**RECORDS FOR PROCESSING:**
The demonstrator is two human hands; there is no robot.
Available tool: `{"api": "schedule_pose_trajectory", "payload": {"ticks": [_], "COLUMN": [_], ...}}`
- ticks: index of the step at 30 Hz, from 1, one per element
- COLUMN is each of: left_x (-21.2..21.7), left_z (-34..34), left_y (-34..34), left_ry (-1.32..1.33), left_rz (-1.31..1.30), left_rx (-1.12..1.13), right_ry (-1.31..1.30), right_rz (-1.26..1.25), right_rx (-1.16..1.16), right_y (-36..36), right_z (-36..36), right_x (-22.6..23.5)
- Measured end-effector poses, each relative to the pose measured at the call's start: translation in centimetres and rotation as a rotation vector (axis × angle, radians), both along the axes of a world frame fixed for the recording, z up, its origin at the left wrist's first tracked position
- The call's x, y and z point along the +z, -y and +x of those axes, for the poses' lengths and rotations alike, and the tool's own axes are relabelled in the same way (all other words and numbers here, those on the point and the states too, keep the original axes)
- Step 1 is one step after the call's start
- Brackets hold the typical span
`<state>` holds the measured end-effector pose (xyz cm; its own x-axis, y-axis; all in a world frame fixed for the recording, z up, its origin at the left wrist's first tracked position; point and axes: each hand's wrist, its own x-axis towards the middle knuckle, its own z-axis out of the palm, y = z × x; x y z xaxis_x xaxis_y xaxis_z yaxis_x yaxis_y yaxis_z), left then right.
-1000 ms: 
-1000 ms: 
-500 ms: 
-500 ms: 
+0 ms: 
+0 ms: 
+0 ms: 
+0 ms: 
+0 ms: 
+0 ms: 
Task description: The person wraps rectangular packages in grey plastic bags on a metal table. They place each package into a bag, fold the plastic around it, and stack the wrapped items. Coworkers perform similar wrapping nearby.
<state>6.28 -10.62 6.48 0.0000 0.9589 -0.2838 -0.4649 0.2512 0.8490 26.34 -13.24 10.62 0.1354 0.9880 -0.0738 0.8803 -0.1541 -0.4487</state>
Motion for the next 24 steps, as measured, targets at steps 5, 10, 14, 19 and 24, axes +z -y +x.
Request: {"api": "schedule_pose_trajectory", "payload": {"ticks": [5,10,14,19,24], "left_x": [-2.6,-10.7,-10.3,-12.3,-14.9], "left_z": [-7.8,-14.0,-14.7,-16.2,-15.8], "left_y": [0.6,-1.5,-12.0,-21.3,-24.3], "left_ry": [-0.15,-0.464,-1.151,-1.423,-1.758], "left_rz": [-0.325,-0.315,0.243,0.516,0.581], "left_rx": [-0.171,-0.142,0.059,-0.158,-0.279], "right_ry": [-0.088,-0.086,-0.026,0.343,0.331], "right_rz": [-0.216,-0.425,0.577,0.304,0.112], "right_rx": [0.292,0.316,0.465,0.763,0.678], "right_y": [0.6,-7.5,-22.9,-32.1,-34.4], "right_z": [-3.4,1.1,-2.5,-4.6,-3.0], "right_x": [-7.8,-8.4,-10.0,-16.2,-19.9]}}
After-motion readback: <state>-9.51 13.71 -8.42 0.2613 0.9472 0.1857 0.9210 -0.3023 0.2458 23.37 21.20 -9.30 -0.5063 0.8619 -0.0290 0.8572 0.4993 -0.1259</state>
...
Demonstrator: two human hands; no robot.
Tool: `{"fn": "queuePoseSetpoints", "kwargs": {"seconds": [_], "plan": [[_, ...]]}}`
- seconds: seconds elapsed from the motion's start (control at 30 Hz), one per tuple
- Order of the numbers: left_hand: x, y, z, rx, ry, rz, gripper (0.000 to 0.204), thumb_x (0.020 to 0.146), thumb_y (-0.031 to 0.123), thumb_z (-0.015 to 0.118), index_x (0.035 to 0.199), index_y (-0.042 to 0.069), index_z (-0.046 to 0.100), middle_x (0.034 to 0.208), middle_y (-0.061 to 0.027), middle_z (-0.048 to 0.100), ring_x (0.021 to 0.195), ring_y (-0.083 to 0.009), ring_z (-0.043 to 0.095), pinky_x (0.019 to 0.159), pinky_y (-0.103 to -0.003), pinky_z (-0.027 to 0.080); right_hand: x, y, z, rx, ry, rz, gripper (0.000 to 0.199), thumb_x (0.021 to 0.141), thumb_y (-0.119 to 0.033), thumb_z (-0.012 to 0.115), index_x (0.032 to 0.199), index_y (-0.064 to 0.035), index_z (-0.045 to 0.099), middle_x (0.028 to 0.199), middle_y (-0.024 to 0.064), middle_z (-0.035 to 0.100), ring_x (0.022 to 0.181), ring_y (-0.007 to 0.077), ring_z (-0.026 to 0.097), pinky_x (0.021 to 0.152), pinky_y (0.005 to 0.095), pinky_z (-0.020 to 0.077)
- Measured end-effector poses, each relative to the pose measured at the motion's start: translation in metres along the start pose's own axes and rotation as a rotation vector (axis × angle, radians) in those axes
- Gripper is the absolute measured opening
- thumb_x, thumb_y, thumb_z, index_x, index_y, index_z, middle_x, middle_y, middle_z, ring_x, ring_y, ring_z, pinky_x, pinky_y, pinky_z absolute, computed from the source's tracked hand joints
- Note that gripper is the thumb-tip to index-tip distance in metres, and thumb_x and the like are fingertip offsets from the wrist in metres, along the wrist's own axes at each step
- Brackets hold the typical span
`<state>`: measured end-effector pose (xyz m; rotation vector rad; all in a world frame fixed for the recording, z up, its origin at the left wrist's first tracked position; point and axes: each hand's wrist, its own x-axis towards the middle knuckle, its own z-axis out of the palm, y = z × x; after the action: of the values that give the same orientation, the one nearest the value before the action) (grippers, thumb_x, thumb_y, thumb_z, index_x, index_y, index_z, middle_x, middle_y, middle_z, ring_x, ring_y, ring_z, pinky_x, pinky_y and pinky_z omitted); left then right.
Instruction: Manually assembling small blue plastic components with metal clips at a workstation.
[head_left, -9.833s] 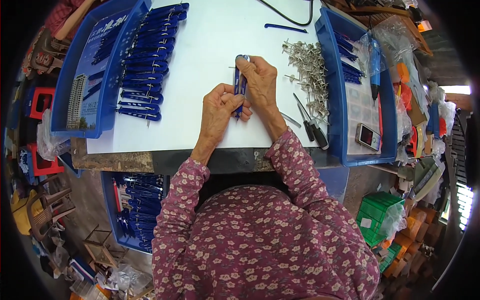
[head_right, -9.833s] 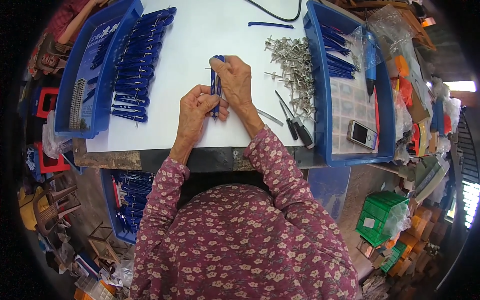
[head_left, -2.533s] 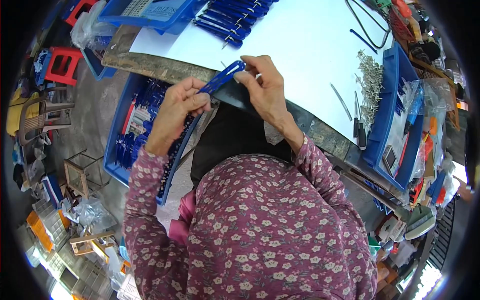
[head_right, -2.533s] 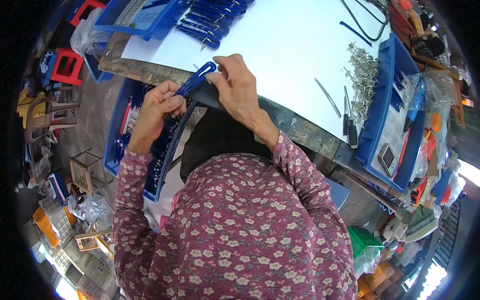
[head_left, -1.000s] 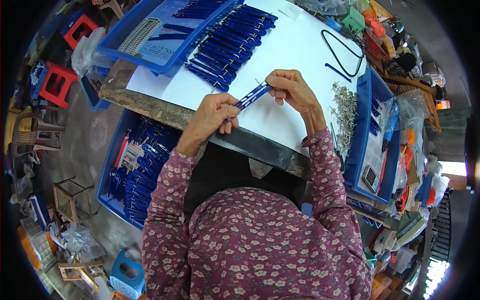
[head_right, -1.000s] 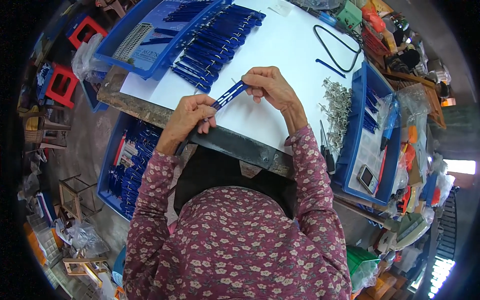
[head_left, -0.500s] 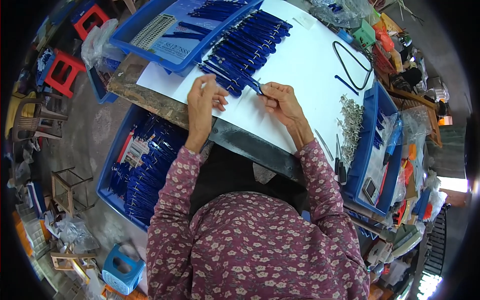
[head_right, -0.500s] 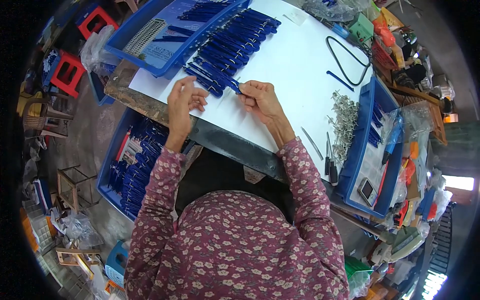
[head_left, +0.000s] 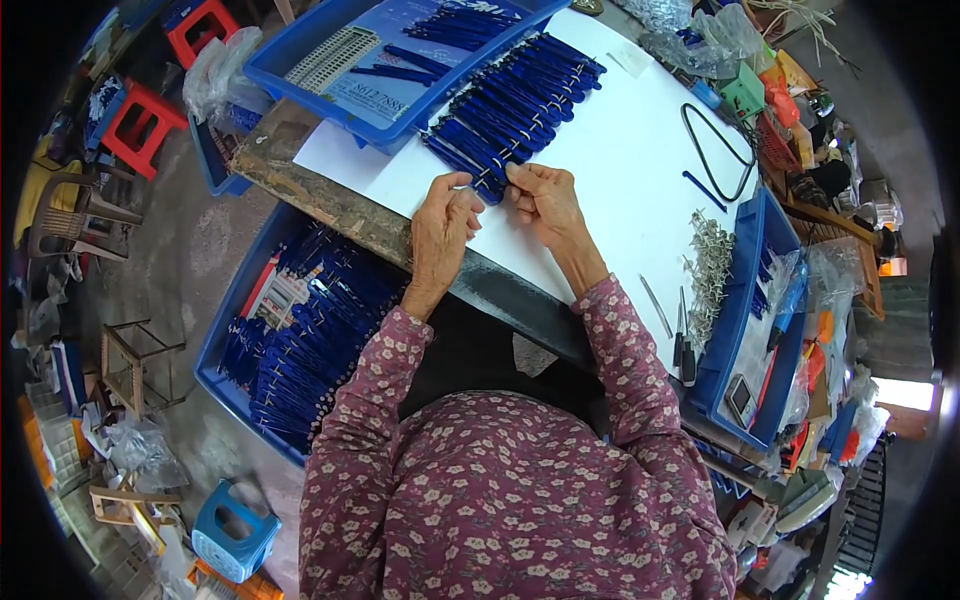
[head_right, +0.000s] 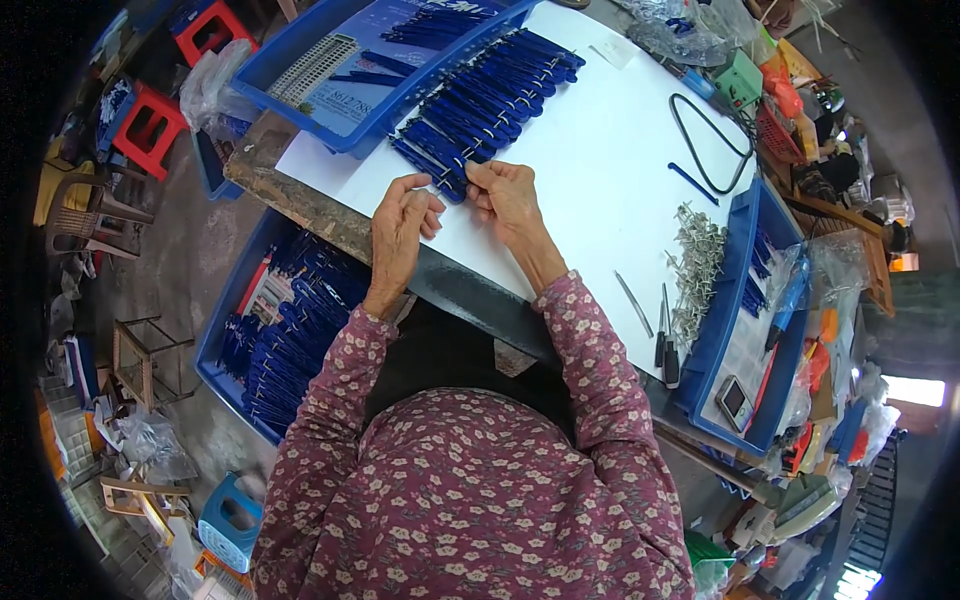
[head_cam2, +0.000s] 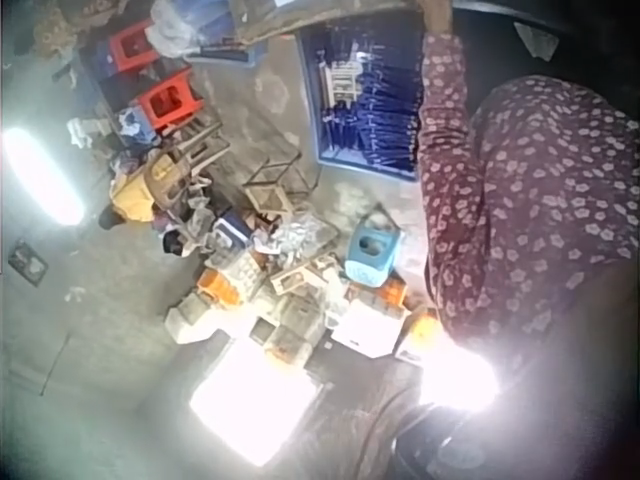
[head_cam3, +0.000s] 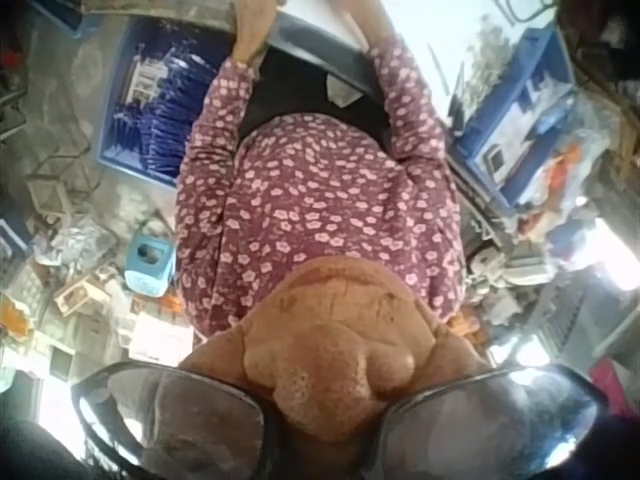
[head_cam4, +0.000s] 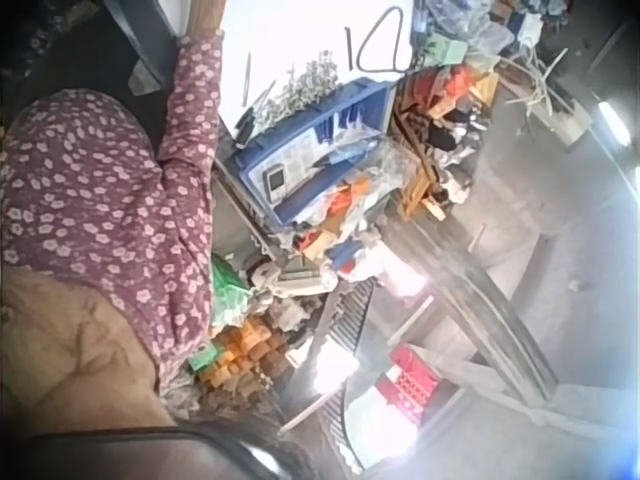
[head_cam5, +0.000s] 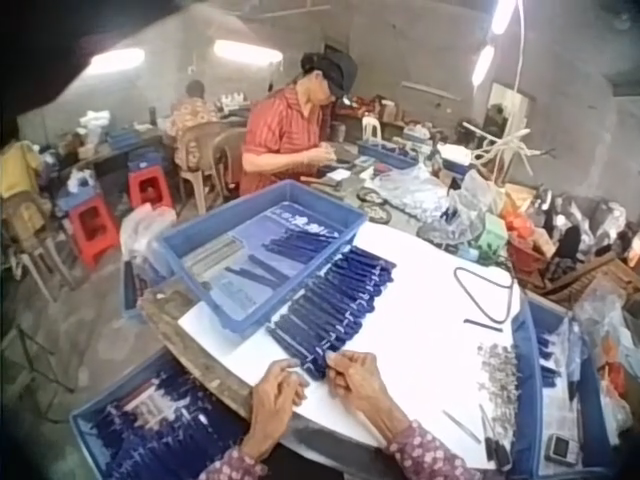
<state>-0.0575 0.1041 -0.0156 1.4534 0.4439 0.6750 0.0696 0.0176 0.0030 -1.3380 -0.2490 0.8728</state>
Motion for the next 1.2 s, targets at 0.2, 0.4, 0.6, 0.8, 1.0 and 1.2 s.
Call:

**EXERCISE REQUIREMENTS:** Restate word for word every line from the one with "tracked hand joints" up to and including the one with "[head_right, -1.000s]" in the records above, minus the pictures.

**YOUR SOLUTION:**
- thumb_x, thumb_y, thumb_z, index_x, index_y, index_z, middle_x, middle_y, middle_z, ring_x, ring_y, ring_z, pinky_x, pinky_y, pinky_z absolute, computed from the source's tracked hand joints
- Note that gripper is the thumb-tip to index-tip distance in metres, and thumb_x and the like are fingertip offsets from the wrist in metres, along the wrist's own axes at each step
- Brackets hold the typical span
`<state>`: measured end-effector pose (xyz m; rotation vector rad; all in a world frame fixed for the recording, z up, its origin at the left wrist's first tracked position; point and axes: each hand's wrist, its own x-axis towards the middle knuckle, its own z-axis out of the palm, y = z × x; after the action: of the values that give the same orientation, the one nearest the value before the action) (grippers, thumb_x, thumb_y, thumb_z, index_x, index_y, index_z, middle_x, middle_y, middle_z, ring_x, ring_y, ring_z, pinky_x, pinky_y and pinky_z omitted); left then right.
Instruction: Manually assembling small blue plastic components with metal clips at a workstation.
[head_left, -9.833s] 
[head_right, -9.833s] 
[head_left, -2.533s] 
[head_right, -2.533s] 
[head_left, -1.000s] 
[head_right, -1.000s] 

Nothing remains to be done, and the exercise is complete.